Effium is the largest autonomous Igbo community in Ebonyi State of southeast region, Nigeria. Effium is located in the Ohaukwu local government area of Ebonyi State. The indigenous people are known as Uffiom and Ezza Effium, but the most spoken indigenous language is the Ezza language.

Economy 
The major occupation in Effium is agriculture.
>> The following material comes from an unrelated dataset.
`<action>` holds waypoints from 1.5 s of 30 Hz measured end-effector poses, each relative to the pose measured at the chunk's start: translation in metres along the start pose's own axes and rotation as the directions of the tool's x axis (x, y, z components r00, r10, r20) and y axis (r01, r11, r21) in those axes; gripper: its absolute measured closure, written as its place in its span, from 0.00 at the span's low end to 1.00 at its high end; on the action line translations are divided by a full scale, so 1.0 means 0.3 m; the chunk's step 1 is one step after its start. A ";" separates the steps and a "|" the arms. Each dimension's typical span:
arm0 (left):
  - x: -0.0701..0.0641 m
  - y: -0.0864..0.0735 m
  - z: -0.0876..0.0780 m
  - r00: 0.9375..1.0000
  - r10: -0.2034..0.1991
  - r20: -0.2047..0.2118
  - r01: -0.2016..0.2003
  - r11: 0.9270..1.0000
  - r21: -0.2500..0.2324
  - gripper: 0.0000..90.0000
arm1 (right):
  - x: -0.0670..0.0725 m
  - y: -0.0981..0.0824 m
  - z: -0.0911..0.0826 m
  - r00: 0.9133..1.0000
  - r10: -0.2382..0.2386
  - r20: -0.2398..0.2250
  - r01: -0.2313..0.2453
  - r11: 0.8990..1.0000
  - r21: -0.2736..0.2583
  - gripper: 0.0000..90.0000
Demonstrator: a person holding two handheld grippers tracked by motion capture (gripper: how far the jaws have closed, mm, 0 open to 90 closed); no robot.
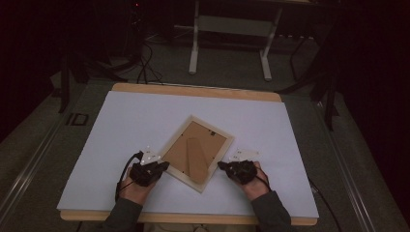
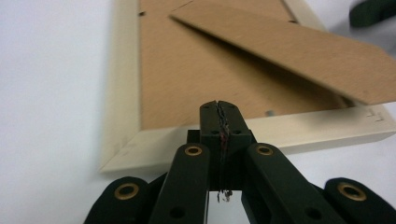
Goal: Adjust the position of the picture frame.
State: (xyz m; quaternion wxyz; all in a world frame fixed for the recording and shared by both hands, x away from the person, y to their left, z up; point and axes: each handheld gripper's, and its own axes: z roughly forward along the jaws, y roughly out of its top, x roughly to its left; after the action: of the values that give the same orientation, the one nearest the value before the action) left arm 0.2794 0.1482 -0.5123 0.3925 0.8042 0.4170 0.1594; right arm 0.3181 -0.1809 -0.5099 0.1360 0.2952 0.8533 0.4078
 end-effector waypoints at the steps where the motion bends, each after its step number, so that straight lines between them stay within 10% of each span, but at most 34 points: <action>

The major agricultural produce include: yam, cassava, rice, groundnut, palm oil and timbers

Demographics 
Effium community has other minor communities which includes: Inikiri Umuezeoka, Umuezeokaoha, and Kpakpaji communities.

History 
The first tribe that settled in Effium was Uffiom and Ezza Effium followed by Arochukwu, Amuda and others.

Culture 
Effium as a community has no common culture because it is inhabited by two different tribes with different cultures.

Effium shares common boundaries with Izzi, Ngbo, Uli and Igumale.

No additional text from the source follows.